--- Assignment ---
Write out a word-for-word repetition of the lines that come before the line containing "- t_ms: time" in the listing below, along with that line itself, omitting pictures.

--- Task inputs ---
Segment Open

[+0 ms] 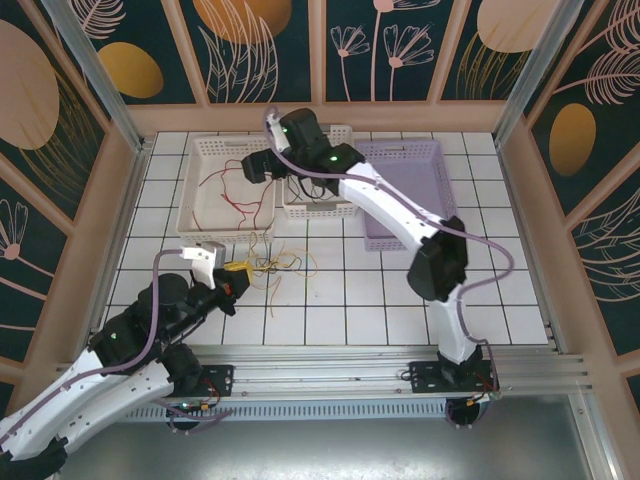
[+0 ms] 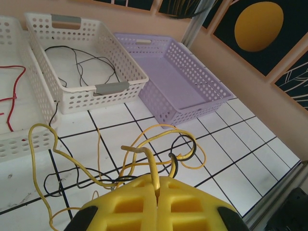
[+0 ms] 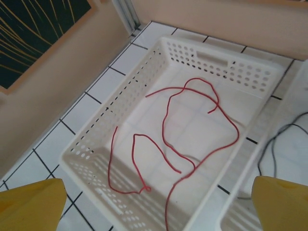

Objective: Untangle the cables

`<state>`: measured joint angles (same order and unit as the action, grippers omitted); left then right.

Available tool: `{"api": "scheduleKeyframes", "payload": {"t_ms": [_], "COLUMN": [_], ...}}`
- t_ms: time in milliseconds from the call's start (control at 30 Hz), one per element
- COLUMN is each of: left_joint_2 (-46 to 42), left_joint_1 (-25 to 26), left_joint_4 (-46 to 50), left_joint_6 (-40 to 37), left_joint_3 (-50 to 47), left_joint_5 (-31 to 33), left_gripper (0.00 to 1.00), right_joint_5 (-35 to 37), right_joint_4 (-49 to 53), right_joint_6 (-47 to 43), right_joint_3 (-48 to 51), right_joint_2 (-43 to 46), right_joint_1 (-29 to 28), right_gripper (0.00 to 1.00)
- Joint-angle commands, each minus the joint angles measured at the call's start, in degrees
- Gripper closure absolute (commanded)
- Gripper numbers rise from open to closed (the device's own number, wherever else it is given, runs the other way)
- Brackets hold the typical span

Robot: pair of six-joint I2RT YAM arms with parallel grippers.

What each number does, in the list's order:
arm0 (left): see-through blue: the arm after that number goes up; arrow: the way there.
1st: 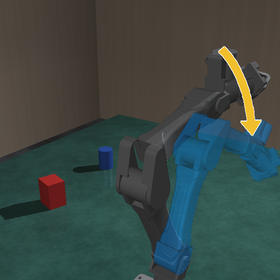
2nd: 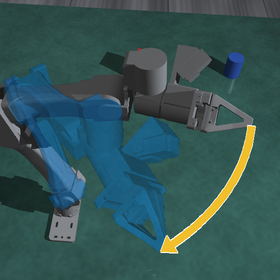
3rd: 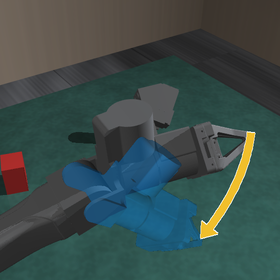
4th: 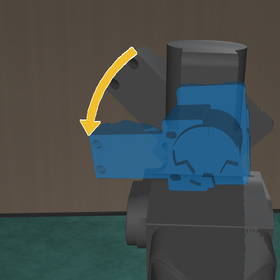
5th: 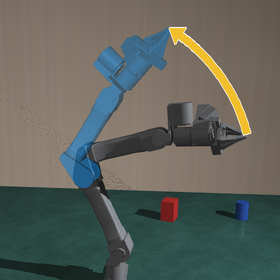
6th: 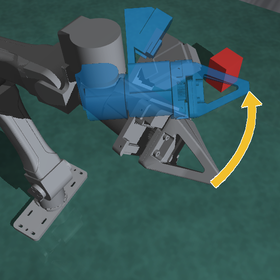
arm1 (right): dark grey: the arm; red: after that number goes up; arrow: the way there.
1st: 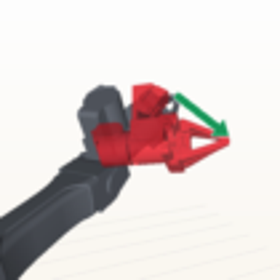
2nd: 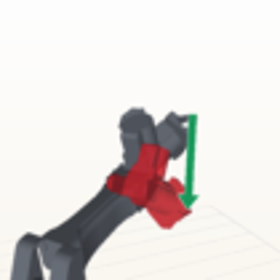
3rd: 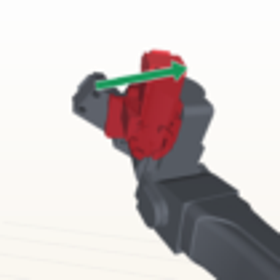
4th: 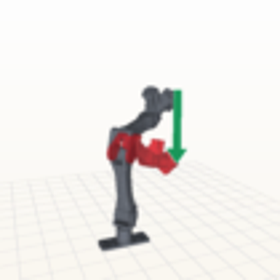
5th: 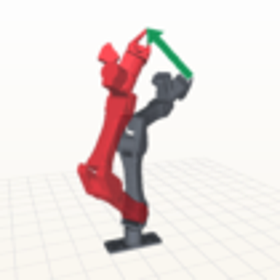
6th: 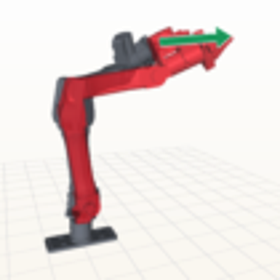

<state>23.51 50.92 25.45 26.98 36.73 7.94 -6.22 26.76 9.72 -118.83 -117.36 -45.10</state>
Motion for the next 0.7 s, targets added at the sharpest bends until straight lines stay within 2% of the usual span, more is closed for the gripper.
{"api": "scheduleKeyframes", "payload": {"t_ms": [0, 267, 433, 533, 667], "left_joint_2": [0.68, 1.11, 1.28, 2.13, 3.61], "left_joint_1": [-0.22, -0.23, -0.24, -0.23, -0.29], "left_joint_4": [-2.44, -2.84, -11.62, -17.09, -24.17], "left_joint_6": [-0.96, 2.89, 10.06, 13.61, 17.92], "left_joint_3": [-0.14, -0.47, -6.23, -8.20, -8.86], "left_joint_5": [0.32, 2.94, 1.79, 2.51, 2.87], "left_gripper": [1.00, 1.00, 1.00, 1.00, 1.00], "right_joint_5": [2.30, 2.12, 3.29, 6.80, 4.98], "right_joint_4": [-6.41, -16.38, -21.61, -22.48, -25.11], "right_joint_6": [0.59, 6.26, 9.70, 13.64, 16.56], "right_joint_3": [8.23, 36.22, 54.33, 63.48, 74.84], "right_joint_2": [9.77, 33.38, 49.95, 59.02, 69.96], "right_joint_1": [0.19, 1.91, 2.61, 2.86, 3.17], "right_gripper": [0.01, 0.01, 0.01, 0.01, 0.01]}}
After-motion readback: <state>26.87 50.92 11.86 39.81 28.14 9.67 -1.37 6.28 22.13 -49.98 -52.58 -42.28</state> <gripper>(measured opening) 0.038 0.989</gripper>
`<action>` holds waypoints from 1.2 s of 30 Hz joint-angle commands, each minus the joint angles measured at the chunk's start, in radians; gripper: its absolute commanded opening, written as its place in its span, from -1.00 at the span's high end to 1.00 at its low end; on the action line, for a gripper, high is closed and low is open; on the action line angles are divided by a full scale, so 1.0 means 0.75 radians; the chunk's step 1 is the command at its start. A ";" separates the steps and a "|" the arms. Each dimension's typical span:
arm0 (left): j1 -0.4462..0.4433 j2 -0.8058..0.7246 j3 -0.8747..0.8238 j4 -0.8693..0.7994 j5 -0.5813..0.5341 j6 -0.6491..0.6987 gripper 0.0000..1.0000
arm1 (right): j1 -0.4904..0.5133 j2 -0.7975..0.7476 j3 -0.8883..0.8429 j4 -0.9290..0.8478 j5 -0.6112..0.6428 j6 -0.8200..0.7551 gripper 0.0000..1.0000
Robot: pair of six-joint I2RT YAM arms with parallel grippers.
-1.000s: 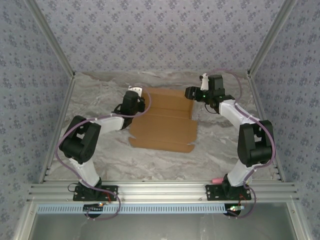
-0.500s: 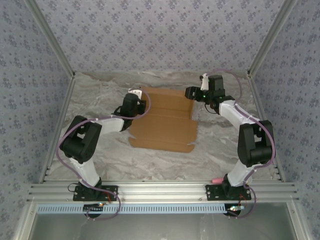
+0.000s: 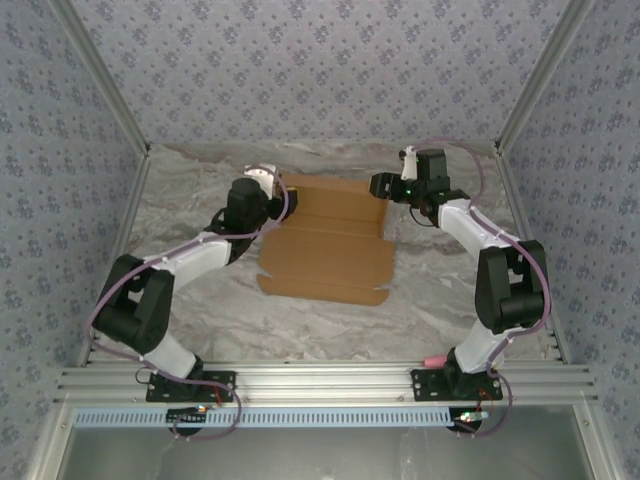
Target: Fold the paper box
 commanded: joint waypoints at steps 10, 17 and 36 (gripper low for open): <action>0.185 0.139 0.346 -0.348 0.329 -0.195 -0.34 | 0.005 0.057 0.001 -0.154 0.009 -0.051 -0.38; 0.206 0.233 0.420 -0.439 0.347 -0.201 -0.23 | 0.009 0.057 0.001 -0.158 0.013 -0.053 -0.38; 0.223 0.306 0.324 -0.427 0.386 -0.223 0.26 | 0.015 0.065 0.042 -0.170 0.020 -0.063 -0.37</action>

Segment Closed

--- Answer for this exercise ---
[+0 ms] 
[+0 ms] 
[+0 ms] 

Objective: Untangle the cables

`<state>`: measured joint angles (same order and unit as the action, grippers omitted); left then right.

Available tool: `{"api": "scheduleKeyframes", "payload": {"t_ms": [_], "COLUMN": [_], ...}}`
- t_ms: time in milliseconds from the call's start (control at 30 Hz), one per element

This is the complete output for the exercise.